# REQUIRED ACTION:
Scan the records for "zebra" and copy each line that contains it.

───── DATA TO USE

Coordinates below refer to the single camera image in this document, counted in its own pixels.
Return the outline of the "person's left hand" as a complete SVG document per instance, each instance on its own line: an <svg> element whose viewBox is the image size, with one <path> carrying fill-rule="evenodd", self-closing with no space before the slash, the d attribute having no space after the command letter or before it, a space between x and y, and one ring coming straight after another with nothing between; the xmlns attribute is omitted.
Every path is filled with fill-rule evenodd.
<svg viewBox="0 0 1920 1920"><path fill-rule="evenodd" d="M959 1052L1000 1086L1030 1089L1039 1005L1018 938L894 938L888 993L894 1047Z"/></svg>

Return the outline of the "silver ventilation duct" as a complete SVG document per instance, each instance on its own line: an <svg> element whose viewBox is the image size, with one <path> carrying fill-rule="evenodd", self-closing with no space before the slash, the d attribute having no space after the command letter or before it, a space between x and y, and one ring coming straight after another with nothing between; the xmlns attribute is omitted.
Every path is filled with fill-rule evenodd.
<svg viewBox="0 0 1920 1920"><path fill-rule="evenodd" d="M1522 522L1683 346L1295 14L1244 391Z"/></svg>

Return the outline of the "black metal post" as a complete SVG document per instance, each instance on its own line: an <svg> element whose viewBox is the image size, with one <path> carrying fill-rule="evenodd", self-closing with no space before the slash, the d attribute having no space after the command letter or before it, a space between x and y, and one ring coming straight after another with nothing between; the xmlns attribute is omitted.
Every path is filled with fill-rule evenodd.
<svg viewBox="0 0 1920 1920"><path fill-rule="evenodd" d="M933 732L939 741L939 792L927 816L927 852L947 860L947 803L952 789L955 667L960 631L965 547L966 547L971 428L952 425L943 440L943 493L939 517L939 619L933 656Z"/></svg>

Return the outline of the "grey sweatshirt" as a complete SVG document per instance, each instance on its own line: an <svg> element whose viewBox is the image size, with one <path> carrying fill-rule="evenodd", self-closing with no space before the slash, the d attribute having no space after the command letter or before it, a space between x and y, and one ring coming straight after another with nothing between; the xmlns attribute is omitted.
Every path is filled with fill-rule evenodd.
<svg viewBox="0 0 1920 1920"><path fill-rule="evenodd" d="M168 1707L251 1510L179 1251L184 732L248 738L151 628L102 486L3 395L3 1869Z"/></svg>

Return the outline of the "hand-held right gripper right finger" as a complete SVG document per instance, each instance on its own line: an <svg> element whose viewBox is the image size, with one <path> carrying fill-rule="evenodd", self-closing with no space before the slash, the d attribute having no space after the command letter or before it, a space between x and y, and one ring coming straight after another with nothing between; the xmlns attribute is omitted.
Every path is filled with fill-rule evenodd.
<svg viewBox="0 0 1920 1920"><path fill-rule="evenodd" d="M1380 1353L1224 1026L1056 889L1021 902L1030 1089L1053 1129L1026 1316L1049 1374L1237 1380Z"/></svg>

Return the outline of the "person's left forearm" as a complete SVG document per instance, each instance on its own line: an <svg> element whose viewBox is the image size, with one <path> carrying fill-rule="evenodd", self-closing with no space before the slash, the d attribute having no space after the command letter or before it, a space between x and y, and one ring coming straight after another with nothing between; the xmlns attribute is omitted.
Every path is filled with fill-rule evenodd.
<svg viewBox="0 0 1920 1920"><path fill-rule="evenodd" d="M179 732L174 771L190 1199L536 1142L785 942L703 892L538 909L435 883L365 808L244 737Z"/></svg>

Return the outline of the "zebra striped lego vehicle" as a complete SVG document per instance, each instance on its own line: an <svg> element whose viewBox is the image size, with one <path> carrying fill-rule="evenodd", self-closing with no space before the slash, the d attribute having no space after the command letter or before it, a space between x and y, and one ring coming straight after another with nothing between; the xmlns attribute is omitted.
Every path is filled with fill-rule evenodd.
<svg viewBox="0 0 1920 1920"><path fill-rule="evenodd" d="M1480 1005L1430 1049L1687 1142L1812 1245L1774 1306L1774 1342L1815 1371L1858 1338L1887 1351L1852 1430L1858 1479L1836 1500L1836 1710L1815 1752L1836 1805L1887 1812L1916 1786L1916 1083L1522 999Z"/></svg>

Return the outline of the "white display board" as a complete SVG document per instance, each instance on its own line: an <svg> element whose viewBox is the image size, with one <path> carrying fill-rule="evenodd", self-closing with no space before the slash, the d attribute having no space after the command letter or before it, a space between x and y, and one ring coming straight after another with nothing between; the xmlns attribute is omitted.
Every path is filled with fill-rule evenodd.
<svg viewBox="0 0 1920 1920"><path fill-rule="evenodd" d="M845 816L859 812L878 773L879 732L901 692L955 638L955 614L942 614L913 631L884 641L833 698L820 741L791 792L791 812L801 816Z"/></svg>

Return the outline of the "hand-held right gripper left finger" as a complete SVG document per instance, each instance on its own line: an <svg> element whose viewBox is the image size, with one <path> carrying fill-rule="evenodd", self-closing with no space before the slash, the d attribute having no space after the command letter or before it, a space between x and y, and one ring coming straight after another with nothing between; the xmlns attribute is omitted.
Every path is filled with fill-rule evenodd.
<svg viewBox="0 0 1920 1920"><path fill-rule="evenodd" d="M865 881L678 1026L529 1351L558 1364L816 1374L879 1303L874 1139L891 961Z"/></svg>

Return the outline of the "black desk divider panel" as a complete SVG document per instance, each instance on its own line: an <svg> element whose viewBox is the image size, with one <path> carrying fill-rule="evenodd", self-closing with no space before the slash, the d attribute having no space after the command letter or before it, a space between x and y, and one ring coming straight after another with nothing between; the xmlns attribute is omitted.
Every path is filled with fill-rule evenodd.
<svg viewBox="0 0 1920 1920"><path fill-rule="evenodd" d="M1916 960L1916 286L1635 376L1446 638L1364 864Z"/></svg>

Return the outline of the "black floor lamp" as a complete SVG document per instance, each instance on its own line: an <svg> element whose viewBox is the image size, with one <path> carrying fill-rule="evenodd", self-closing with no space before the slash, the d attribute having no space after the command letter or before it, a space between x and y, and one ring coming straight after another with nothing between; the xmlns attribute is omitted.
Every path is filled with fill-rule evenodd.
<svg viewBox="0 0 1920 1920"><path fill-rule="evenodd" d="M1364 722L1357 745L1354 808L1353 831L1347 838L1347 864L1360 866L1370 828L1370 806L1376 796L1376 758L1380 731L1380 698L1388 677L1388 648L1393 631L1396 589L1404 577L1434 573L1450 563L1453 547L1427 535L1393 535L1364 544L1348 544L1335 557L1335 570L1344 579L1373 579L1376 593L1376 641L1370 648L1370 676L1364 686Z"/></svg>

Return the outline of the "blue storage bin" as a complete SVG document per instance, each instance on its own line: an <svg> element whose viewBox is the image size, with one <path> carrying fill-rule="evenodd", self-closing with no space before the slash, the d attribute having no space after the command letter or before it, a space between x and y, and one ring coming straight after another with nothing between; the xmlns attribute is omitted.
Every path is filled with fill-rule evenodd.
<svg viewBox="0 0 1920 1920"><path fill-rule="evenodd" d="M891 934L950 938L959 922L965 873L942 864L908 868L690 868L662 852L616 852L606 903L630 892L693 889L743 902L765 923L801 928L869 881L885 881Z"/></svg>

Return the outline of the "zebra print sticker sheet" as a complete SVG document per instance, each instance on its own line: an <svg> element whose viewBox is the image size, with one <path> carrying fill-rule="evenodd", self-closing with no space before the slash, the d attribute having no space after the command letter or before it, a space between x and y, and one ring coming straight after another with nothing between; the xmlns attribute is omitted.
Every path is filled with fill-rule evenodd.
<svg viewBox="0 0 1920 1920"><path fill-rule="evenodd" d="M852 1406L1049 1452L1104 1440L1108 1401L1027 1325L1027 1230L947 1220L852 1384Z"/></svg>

──────────
───── DATA TO USE

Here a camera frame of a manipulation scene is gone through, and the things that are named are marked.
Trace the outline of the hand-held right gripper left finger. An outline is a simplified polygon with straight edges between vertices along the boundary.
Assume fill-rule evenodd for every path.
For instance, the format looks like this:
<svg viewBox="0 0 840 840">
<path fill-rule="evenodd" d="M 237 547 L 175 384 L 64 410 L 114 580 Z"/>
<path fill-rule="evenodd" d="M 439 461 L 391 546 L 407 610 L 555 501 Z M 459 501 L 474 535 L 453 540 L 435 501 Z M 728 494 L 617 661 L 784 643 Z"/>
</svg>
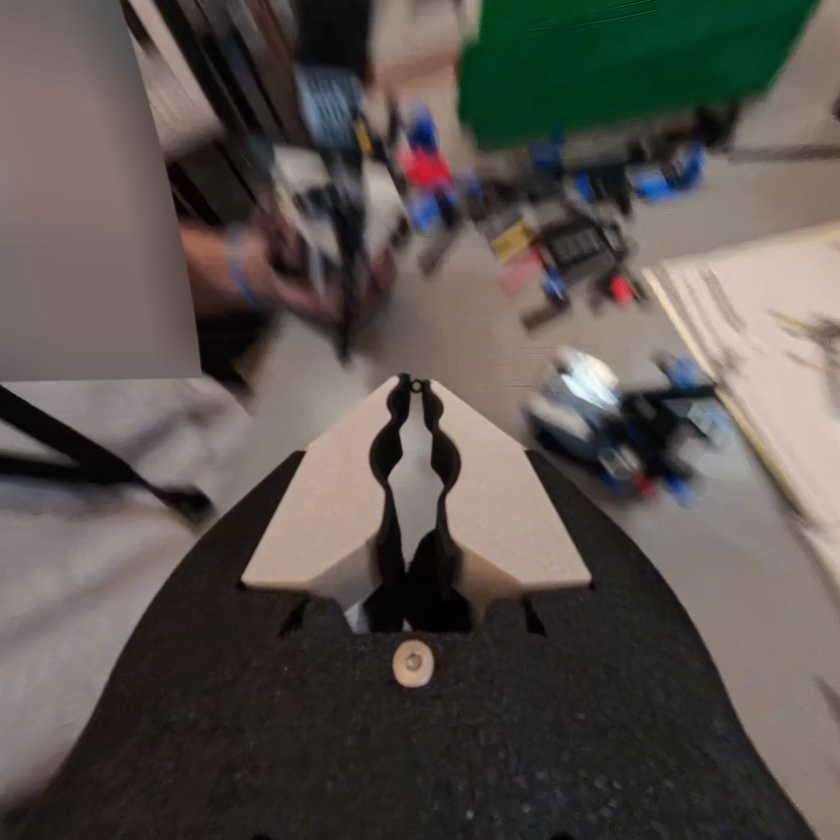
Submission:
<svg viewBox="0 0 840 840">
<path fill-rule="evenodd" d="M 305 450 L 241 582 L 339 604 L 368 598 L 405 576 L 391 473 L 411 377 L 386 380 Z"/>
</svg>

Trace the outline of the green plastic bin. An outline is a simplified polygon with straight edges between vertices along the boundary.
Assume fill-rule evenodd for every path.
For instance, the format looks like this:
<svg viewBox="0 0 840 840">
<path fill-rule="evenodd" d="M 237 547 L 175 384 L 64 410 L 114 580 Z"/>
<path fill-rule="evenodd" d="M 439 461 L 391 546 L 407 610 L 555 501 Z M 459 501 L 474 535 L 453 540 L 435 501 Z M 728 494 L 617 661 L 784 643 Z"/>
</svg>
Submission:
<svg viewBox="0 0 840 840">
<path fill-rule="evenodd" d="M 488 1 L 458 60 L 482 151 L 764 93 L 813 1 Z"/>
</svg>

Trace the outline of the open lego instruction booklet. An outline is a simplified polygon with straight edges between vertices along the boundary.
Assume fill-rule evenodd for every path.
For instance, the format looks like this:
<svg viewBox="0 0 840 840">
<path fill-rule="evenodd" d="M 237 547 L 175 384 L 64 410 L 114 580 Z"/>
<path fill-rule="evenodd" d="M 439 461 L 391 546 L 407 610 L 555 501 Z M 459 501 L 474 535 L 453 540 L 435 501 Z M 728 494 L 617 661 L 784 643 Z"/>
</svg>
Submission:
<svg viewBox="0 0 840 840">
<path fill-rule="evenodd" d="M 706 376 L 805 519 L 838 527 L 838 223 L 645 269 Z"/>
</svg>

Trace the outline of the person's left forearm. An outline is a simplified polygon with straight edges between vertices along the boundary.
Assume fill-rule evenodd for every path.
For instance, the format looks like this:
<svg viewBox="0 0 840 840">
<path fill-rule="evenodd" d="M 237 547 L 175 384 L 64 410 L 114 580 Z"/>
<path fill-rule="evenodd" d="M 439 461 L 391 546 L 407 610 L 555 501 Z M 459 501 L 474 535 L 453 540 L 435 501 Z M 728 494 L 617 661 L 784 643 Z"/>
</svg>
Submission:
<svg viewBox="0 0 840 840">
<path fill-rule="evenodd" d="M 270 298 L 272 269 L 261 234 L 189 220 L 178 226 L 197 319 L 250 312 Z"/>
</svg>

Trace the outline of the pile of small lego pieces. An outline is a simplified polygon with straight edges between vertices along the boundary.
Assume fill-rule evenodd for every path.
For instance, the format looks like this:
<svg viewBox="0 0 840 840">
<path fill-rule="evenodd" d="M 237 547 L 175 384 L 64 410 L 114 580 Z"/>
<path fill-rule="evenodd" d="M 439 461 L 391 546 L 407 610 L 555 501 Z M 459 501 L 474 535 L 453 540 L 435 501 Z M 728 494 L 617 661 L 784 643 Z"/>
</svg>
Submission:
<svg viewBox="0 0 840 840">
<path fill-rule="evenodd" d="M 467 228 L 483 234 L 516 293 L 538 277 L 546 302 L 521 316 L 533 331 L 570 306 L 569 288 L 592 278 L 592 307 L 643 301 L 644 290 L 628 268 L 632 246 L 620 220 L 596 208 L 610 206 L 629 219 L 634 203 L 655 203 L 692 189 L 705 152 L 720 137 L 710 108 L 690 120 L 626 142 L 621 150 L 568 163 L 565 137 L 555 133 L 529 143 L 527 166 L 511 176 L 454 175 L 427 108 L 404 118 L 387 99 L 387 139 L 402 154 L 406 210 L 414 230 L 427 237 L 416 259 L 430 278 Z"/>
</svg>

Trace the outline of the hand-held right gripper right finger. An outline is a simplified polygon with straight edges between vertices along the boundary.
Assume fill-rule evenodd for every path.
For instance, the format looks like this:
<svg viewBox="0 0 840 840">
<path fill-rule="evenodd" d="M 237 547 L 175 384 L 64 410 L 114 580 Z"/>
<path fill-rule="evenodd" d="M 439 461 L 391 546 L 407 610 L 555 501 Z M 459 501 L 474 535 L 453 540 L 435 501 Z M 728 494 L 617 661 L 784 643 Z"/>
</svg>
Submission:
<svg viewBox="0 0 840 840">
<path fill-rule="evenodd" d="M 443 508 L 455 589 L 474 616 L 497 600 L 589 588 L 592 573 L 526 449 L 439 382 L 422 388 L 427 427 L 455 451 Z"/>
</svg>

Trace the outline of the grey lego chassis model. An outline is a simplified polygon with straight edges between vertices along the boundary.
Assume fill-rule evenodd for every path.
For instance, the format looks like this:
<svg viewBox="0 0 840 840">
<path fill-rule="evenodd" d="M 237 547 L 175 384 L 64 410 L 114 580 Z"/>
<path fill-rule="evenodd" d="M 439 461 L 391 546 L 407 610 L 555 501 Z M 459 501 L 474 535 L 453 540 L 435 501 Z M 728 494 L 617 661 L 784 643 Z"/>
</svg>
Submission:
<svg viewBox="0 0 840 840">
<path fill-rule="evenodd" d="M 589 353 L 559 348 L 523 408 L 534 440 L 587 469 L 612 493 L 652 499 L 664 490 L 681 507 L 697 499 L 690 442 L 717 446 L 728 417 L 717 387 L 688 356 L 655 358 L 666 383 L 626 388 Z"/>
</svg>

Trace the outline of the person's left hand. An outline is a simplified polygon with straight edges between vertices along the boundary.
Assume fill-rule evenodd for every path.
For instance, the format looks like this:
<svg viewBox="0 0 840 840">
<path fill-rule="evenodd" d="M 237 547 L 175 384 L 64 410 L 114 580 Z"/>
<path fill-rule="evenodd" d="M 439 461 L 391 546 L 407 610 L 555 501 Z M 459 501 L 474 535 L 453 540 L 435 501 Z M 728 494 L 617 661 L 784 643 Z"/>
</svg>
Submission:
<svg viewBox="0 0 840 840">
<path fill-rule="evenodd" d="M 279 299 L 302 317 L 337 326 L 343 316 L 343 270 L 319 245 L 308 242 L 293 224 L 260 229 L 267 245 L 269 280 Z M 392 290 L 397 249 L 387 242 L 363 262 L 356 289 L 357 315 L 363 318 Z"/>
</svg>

──────────

# SOLUTION FOR THIS TASK:
Return the outline of the "zebra striped lego vehicle" as a complete SVG document per instance, each instance on its own line: an <svg> element whose viewBox is the image size, with one <path> carrying fill-rule="evenodd", self-closing with no space before the slash, the d attribute having no space after the command letter or before it, a space between x and y, and one ring coming straight after another with nothing between; the xmlns attribute is omitted.
Return the outline of the "zebra print sticker sheet" as a complete SVG document per instance, each instance on its own line: an <svg> element whose viewBox is the image size, with one <path> carrying fill-rule="evenodd", self-closing with no space before the slash, the d attribute having no space after the command letter or before it, a space between x and y, and one ring coming straight after another with nothing between; the xmlns attribute is omitted.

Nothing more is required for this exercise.